Statistical analysis
All data were inserted and cleaned in MS Excel (Microsoft Office 2016). Relative breast-feeding rates with reference to high level of maternal education were computed for middle and low levels of maternal education. For statistical testing, breast-feeding percentage values in the groups by level of maternal education were converted to arcsine values to apply parametrical testing. For comparisons between multiple groups, ANOVA with the post hoc Tukey honest significant difference test was applied and P <0·05 was considered to indicate statistical significance. Breast-feeding cessation rates were evaluated with the matched-pair t test. The statistical software package IBM SPSS Statistics version 24 was used for statistical testing.
Results
The levels of maternal education reported are listed in Table 1 ( Reference Esberger 26 – Reference Häggkvist, Brantsæter and Grjibovski 57 ). No breast-feeding rates by level of education were found for one-third (n 10) of the countries (Belgium, Cyprus, Czech Republic, Estonia, Hungary, Lithuania, Portugal, Slovak Republic, Spain and Iceland). The levels of mothers’ education were grouped into high, medium or low categories using the ISCED classification for those twenty countries that did report breast-feeding rates by level of education. Only eighteen countries could be compared based on the ISCED classification since education levels in Bulgaria and Luxembourg could not be matched to the ISCED classification. Bulgaria’s and Luxembourg’s highest level of education included ‘secondary’ or ‘secondary or higher’, respectively, whereas the ISCED levels 5–6 (i.e. high) include only tertiary education plus bachelor or equivalent and higher but not secondary.
Any breast-feeding
Data on average rates of ABF were found for all except one country (Slovak Republic; Table 2 ( Reference Esberger 26 , Reference Petrova, Rangelova and Popivanova 29 , Reference Dojčinović and Horvat 30 , Reference Johansen, Krogh and Pant 32 , Reference Uusitalo, Nyberg and Pelkonen 36 , Reference Vilain 38 – Reference Gaki, Papadopoulos and Jasmine 40 , Reference Williams, Greene and McNally 43 , 45 , Reference Desroches, Brochmann and Wagener 47 , Reference Borg, Busuttil and Gauci 49 , Reference Peeters, Lanting and van Wouwe 52 , Reference Nanu, Moldovanu and Novak 53 , Reference Magnusson, Lagerberg and Wallby 55 – 71 )). The dates when ABF rates were published ranged from 2006 to 2016: the oldest in Cyprus in 2006; Austria and Portugal in 2007; Greece in 2009; six countries (Bulgaria, Latvia, Ireland, Luxembourg, Slovenia and Norway) in 2010; three countries (Czech Republic, Romania and Slovak Republic) in 2011; three countries (Finland, UK and Iceland) in 2012; Belgium in 2013; three countries (Croatia, Hungary and Italy) in 2014; three countries (Germany, Malta and Netherlands) in 2015; and seven countries (Denmark, Estonia, France, Lithuania, Poland, Spain and Sweden) in 2016. In addition to the wide time span between the dates of publication, each country also used different time frames and variables for reporting their ABF rates. The time frames ranged from infant ever breast-fed, initiation at birth, within the first hour, at discharge and from breast-feeding at a range of weeks and/or months, up to 6 months. This resulted in about seventy different variables for ABF. In an attempt to compare the wide range of time frames they were grouped into four: any breast-feeding (ABF); ABF at ≤2 months (1–8 weeks); ABF at ≤4 months (8–16 weeks); and ABF at 6 months (Table 2).

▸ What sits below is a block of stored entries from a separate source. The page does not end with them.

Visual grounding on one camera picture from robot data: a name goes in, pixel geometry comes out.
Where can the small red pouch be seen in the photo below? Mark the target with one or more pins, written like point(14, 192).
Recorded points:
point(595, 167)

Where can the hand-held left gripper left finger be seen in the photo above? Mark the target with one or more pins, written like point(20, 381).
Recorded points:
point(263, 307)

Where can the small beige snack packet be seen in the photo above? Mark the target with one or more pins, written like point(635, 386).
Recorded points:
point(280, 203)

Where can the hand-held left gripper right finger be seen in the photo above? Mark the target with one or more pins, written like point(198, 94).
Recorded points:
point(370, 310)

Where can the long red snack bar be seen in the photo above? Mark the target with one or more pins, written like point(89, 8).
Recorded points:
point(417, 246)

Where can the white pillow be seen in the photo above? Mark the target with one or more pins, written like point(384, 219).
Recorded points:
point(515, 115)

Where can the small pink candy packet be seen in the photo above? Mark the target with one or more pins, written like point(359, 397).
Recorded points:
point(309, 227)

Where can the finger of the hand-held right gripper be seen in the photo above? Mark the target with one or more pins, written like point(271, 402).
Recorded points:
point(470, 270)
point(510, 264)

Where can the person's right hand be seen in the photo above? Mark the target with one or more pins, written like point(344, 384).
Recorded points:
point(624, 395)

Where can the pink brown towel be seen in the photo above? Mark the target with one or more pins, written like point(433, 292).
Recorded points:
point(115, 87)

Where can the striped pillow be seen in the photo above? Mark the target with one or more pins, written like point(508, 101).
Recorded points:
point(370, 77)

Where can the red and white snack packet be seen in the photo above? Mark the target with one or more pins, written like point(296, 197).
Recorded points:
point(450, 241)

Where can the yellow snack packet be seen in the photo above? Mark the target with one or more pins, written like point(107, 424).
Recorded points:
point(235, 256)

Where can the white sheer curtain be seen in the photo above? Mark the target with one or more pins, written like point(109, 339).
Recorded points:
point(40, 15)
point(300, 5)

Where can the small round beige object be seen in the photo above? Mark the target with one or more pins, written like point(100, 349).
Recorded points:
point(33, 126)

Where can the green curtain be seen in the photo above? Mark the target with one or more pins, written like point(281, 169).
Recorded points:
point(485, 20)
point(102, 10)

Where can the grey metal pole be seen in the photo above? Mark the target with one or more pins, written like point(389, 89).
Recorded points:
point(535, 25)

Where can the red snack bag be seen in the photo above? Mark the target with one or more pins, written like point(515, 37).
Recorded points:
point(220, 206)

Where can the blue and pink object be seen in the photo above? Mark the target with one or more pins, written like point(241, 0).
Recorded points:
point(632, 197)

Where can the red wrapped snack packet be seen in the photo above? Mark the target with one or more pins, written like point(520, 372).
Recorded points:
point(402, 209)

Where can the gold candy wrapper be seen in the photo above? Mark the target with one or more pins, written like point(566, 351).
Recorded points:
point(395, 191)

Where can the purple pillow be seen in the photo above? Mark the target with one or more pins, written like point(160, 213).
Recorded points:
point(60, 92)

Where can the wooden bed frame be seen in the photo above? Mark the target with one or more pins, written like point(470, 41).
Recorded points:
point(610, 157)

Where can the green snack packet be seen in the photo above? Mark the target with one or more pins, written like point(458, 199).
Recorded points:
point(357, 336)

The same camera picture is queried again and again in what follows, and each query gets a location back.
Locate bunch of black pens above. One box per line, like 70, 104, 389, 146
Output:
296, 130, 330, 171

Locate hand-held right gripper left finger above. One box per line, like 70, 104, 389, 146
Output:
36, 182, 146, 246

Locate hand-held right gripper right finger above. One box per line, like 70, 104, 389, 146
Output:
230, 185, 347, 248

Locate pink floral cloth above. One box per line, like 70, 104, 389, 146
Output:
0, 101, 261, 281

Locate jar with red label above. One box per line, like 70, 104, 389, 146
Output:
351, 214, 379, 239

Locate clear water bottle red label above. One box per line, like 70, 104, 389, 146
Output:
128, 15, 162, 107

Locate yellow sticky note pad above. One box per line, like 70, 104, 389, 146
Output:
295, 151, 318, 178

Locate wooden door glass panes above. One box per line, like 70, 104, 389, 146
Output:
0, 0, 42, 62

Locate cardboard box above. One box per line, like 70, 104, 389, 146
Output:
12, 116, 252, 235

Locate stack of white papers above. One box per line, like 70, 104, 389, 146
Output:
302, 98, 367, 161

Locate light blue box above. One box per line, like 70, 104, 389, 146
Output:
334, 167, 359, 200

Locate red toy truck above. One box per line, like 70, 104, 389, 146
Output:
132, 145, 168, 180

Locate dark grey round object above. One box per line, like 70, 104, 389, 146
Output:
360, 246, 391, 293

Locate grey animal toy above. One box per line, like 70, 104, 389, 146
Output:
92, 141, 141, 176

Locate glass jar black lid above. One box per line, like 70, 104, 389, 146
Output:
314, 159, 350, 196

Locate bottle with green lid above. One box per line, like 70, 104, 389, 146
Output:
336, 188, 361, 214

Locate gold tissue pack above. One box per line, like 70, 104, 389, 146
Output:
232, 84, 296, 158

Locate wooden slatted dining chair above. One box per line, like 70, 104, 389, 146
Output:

Average ABF rates above 90 % were found in thirteen countries: Finland (99 %), Norway (99 %), Iceland (98 %) Poland (98 %), Slovenia (97 %), Czech Republic (96 %), Hungary (96 %), Sweden (96 %), Bulgaria (95 %), Austria (93 %), Croatia (93 %), Romania (93 %) and Portugal (91 %; Table 2). Average ABF rates between 80 and 90 % were found in seven countries: Luxembourg (90 %), Greece and Latvia (88 %), Italy (86 %), Germany (82 %), UK (81 %) and Netherlands (80 %). Average ABF rates between 70 and 80 % were found in three countries: Cyprus (79 %), Belgium (75 %) and Malta (71 %). The lowest rates of ABF were found in France and Ireland, 66 and 57 %, respectively. Average ABF rates at ≤2 months were highest (>80 %) in Nordic countries, Estonia and Bulgaria: Norway (94 %), Bulgaria (93 %), Iceland (92 %), Finland (92 %), Denmark (90 %), Estonia (88 %) and Sweden (86 %). Average ABF rates above 50 % at 4 months were found in six countries: Austria (72 %), Romania (71 %), Lithuania (64 %), Netherlands (59 %), Portugal (55 %) and Spain (54 %); and average ABF rates below 50 % at 4 months in Poland (46 %), Greece (39 %), Luxembourg (45 %) and Italy (42 %). Average ABF rates at 6 months were reported by fourteen countries, where only Nordic countries, Austria and the Netherlands reported rates above 50 %: Norway (80 %), Iceland (74 %), Sweden (63 %), Finland (58 %), Austria (55 %) and Netherlands (52 %). The lowest ABF rates at 6 months were reported in the UK and Mediterranean countries: Malta (38 %), UK (34 %), Portugal (34 %), Spain (29 %) and Greece (22 %).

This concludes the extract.